Source records below:

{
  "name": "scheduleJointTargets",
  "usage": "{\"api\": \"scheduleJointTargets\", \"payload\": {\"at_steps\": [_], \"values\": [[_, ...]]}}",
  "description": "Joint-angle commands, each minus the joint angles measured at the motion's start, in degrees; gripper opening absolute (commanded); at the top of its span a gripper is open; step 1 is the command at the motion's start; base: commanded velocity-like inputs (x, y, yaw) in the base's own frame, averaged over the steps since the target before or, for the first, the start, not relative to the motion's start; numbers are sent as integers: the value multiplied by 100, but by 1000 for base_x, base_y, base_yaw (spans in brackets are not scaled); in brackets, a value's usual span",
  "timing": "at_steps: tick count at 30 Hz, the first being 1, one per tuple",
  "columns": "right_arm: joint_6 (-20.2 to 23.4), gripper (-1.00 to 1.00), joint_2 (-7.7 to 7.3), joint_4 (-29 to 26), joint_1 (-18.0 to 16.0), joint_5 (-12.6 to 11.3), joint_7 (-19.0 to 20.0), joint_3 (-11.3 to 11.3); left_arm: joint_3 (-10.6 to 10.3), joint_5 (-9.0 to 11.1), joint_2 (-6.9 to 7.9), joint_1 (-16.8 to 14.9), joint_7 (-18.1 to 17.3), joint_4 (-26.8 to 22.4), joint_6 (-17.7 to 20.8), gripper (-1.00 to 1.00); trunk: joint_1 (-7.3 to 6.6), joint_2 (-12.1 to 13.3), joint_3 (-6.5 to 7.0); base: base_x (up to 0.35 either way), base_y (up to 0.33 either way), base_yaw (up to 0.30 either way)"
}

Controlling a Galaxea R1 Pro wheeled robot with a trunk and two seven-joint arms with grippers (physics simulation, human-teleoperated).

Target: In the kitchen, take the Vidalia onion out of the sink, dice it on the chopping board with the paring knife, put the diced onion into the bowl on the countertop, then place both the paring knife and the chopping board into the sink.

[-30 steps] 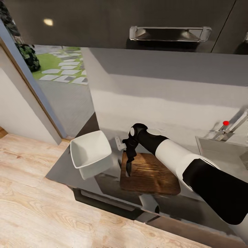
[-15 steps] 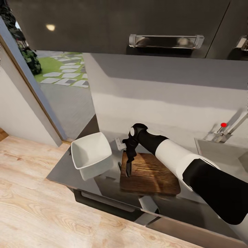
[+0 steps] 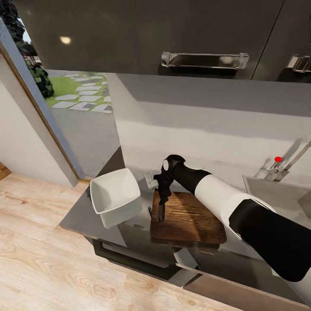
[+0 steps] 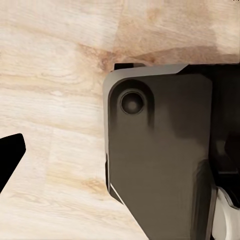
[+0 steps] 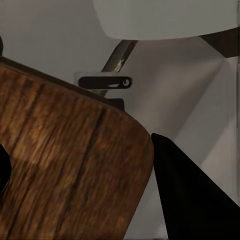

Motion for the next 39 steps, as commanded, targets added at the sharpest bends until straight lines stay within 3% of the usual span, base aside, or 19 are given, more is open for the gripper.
{"api": "scheduleJointTargets", "payload": {"at_steps": [1, 39], "values": [[76, -100, 0, -5, -5, -9, 23, 9, -1, -1, 2, 1, -1, -3, -10, 100, 4, -9, 0, 0, 0, 0], [99, -100, 0, 56, -5, -26, 57, 1, -1, 16, 3, 1, -1, 11, -10, 100, 4, -9, 350, -44, 33, 0]]}}
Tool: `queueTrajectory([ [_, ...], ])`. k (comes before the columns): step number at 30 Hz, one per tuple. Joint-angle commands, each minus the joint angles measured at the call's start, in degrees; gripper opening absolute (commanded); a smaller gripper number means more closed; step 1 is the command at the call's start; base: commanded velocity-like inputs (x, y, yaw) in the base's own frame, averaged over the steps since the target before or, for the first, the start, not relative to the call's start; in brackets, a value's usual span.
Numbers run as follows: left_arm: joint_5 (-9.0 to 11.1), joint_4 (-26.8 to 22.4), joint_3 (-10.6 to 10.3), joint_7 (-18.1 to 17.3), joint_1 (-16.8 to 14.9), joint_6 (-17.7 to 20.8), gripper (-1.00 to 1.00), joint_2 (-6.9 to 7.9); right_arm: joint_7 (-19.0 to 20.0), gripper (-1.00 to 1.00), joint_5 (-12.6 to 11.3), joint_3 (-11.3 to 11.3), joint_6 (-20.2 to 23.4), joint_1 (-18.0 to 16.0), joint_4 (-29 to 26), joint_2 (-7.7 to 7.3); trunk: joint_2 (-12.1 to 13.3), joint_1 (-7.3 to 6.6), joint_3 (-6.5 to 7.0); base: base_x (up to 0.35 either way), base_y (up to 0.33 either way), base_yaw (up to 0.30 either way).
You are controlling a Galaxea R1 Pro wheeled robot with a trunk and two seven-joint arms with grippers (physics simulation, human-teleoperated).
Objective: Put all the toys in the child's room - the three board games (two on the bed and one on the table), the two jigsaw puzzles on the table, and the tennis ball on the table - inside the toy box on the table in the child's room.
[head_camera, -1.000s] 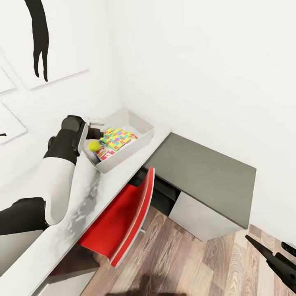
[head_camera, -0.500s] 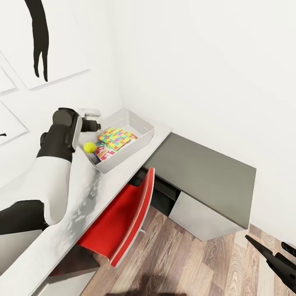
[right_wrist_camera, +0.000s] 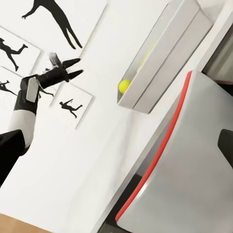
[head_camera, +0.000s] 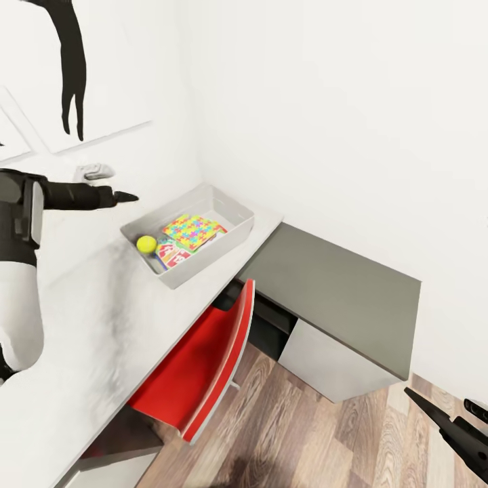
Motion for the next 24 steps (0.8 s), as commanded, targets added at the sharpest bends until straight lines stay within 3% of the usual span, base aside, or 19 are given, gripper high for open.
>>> queueTrajectory([
  [1,-0.38,-0.03,0.41,-6.26,0.11,0.38,1.0,2.62,-0.01,1.0,-0.28,0.03,0.55,0.01,-0.04,-0.03,-0.09,0.04,0.01,0.0,0.0,0.0],
  [2,-0.36,-0.03,0.53,-9.13,0.21,0.38,1.0,3.86,-0.01,1.0,-0.28,0.04,0.55,0.01,-0.04,-0.03,-0.09,0.04,0.1,0.0,0.0,0.0],
  [5,-0.37,0.23,1.85,-28.68,2.42,0.38,1.0,11.66,-0.06,1.0,-0.28,0.06,0.53,0.01,-0.04,-0.03,-0.09,0.04,0.38,0.0,0.0,0.0],
  [7,-0.29,0.27,3.15,-39.58,5.49,0.38,1.0,15.73,-0.08,1.0,-0.28,0.06,0.53,0.01,-0.04,-0.03,-0.09,0.04,0.56,0.0,0.0,0.0],
  [9,0.39,-0.24,5.16,-44.03,9.1,0.38,1.0,18.06,-0.09,1.0,-0.28,0.1,0.53,0.01,-0.04,-0.03,-0.09,0.04,0.75,0.0,0.0,0.0],
  [11,2.93,-1.27,7.0,-44.03,13.71,0.38,1.0,19.1,-0.1,1.0,-0.28,0.14,0.51,0.01,-0.04,0.0,-0.09,0.04,0.93,0.0,0.0,0.0],
  [16,11.54,-7.11,8.03,-44.03,24.33,0.38,1.0,19.7,-0.06,1.0,-0.28,0.15,0.42,0.01,-0.04,0.04,-0.09,0.04,1.39,0.0,0.0,0.0],
  [17,12.34,-7.56,8.12,-44.03,25.42,0.38,1.0,19.7,-0.05,1.0,-0.28,0.15,0.4,0.01,-0.04,0.04,-0.09,0.04,1.48,0.0,0.0,0.0],
  [18,14.47,-8.44,8.65,-44.03,28.53,0.38,1.0,19.72,-0.03,1.0,-0.28,0.15,0.39,0.01,-0.04,0.05,-0.09,0.04,1.57,0.0,0.0,0.0],
  [19,15.07,-8.6,8.95,-44.03,29.54,0.38,1.0,19.72,-0.03,1.0,-0.28,0.15,0.38,0.01,-0.04,0.05,-0.09,0.04,1.67,0.0,0.0,0.0],
  [20,16.45,-8.76,10.21,-44.03,32.52,0.33,1.0,19.72,-0.02,1.0,-0.28,0.15,0.37,0.01,-0.04,0.06,-0.09,0.04,1.76,0.0,0.0,0.0],
  [24,18.66,-8.76,13.66,-44.03,41.9,-0.76,1.0,19.18,-0.02,1.0,-0.28,0.25,0.36,0.0,-0.04,0.06,-0.09,0.04,2.13,0.0,0.0,0.0],
])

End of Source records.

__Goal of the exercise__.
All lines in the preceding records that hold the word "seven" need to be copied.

__Answer to this problem__.
Controlling a Galaxea R1 Pro wheeled robot with a trunk and two seven-joint arms with grippers (physics simulation, human-teleoperated).
You are controlling a Galaxea R1 Pro wheeled robot with a trunk and two seven-joint arms with grippers (physics simulation, human-teleoperated).

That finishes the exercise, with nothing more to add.